My original carbon storage-schema config was set to 10s:1w, 60s:1y and was working fine for months. I've recently updated it to 1s:7d, 10s:30d, 60s,1y. I've resized all my whisper files to reflect the new retention schema using the following bit of bash:
collectd_dir="/opt/graphite/storage/whisper/collectd/"
retention="1s:7d 1m:30d 15m:1y"
find $collectd_dir -type f -name '*.wsp' | parallel whisper-resize.py \
--nobackup {} $retention \;
I've confirmed that they've been updated using whisper-info.py with the correct retention and data points. I've also confirmed that the storage-schema is valid using a storage-schema validation script.
The carbon-cache{1..8}, carbon-relay, carbon-aggregator, and collectd services have been stopped before the whisper resizing, then started once the resizing was complete.

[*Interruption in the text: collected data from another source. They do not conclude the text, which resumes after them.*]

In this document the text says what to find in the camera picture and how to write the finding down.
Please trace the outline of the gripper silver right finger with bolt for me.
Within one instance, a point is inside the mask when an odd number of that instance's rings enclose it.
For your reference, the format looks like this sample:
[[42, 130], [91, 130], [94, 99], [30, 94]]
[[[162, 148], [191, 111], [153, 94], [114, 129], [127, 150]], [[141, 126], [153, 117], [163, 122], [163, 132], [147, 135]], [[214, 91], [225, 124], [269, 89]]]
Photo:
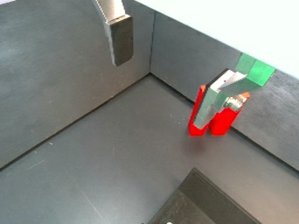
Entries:
[[243, 94], [258, 88], [259, 85], [247, 74], [226, 69], [206, 87], [201, 106], [197, 109], [195, 126], [202, 129], [225, 109], [239, 112], [247, 101]]

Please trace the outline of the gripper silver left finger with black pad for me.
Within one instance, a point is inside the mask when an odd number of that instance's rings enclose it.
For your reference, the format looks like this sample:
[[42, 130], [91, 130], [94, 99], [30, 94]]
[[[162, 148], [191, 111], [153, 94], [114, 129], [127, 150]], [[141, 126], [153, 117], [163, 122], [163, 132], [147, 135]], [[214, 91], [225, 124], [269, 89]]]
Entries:
[[134, 18], [127, 14], [122, 0], [93, 0], [102, 16], [111, 59], [117, 67], [134, 56]]

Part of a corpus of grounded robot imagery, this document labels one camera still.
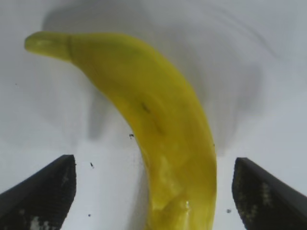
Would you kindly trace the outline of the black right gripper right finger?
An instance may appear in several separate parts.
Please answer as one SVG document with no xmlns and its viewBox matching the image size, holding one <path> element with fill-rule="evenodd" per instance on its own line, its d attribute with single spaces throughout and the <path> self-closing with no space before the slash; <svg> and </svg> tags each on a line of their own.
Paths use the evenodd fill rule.
<svg viewBox="0 0 307 230">
<path fill-rule="evenodd" d="M 236 158 L 232 196 L 247 230 L 307 228 L 307 197 L 249 158 Z"/>
</svg>

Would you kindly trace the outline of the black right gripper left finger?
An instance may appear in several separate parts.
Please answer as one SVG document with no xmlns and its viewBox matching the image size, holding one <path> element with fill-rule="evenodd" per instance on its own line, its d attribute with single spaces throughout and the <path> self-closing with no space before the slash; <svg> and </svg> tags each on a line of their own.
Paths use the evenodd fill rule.
<svg viewBox="0 0 307 230">
<path fill-rule="evenodd" d="M 62 155 L 0 195 L 2 230 L 60 230 L 76 195 L 76 162 Z"/>
</svg>

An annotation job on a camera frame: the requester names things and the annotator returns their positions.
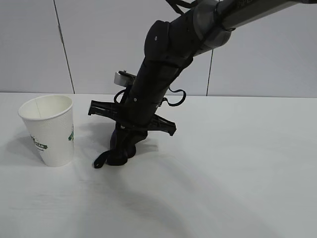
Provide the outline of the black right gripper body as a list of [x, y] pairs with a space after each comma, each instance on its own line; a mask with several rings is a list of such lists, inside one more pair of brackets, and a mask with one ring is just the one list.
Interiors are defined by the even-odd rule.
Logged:
[[118, 92], [113, 102], [91, 101], [88, 115], [98, 115], [109, 118], [132, 131], [162, 131], [173, 136], [176, 124], [156, 115], [158, 107], [167, 102], [165, 97], [170, 86], [156, 88], [148, 85], [139, 88], [129, 85]]

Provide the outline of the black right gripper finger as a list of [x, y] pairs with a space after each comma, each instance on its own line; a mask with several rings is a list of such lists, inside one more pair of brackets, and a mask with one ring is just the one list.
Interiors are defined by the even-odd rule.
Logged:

However, when checking in on a Grafana dashboard, I'm seeing empty graphs with correct data points (per sec, but no data) on collectd plugin charts; but with the graphs that are providing data, it's showing data and data points every 10s (old retention), instead of 1s.
The /var/log/carbon/console.log is looking good, and the collectd whisper files all have carbon user access, so no permission denied issues when writing.
When running an ngrep on port 2003 on the graphite host, I'm seeing connections to the relay, along with metrics being sent. Those metrics are then getting relayed to a pool of 8 caches to their pickle port.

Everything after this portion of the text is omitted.